**TASK GOAL**
Would you copy out the whole listing exactly as given?

**DATA SECTION**
>>>>
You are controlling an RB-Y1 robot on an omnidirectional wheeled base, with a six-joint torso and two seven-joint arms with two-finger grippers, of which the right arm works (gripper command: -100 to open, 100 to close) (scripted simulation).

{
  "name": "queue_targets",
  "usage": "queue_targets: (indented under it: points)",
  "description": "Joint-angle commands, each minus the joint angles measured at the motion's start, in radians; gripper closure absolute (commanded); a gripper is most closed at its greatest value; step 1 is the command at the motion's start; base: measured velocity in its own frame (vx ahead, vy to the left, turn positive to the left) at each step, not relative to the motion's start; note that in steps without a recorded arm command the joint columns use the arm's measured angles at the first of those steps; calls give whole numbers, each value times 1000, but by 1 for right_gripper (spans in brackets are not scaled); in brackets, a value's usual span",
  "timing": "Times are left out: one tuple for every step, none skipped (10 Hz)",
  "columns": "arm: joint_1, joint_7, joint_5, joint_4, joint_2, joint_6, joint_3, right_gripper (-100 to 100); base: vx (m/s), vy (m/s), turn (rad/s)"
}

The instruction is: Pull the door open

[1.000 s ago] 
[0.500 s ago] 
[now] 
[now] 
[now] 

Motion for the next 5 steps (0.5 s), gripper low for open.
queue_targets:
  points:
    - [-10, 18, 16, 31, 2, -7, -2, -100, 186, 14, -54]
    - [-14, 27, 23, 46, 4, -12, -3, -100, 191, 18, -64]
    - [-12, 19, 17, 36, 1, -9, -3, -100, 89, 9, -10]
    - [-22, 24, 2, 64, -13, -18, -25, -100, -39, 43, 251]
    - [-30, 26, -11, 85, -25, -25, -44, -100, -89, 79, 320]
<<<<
**OUTPUT OF THE TASK**
You are controlling an RB-Y1 robot on an omnidirectional wheeled base, with a six-joint torso and two seven-joint arms with two-finger grippers, of which the right arm works (gripper command: -100 to open, 100 to close) (scripted simulation).

{
  "name": "queue_targets",
  "usage": "queue_targets: (indented under it: points)",
  "description": "Joint-angle commands, each minus the joint angles measured at the motion's start, in radians; gripper closure absolute (commanded); a gripper is most closed at its greatest value; step 1 is the command at the motion's start; base: measured velocity in its own frame (vx ahead, vy to the left, turn positive to the left) at each step, not relative to the motion's start; note that in steps without a recorded arm command the joint columns use the arm's measured angles at the first of those steps; calls give whole numbers, each value times 1000, but by 1 for right_gripper (spans in brackets are not scaled); in brackets, a value's usual span",
  "timing": "Times are left out: one tuple for every step, none skipped (10 Hz)",
  "columns": "arm: joint_1, joint_7, joint_5, joint_4, joint_2, joint_6, joint_3, right_gripper (-100 to 100); base: vx (m/s), vy (m/s), turn (rad/s)"
}

The instruction is: Pull the door open

[1.000 s ago] 
[0.500 s ago] 
[now] 
[now] 
[now] 

Motion for the next 5 steps (0.5 s), gripper low for open.
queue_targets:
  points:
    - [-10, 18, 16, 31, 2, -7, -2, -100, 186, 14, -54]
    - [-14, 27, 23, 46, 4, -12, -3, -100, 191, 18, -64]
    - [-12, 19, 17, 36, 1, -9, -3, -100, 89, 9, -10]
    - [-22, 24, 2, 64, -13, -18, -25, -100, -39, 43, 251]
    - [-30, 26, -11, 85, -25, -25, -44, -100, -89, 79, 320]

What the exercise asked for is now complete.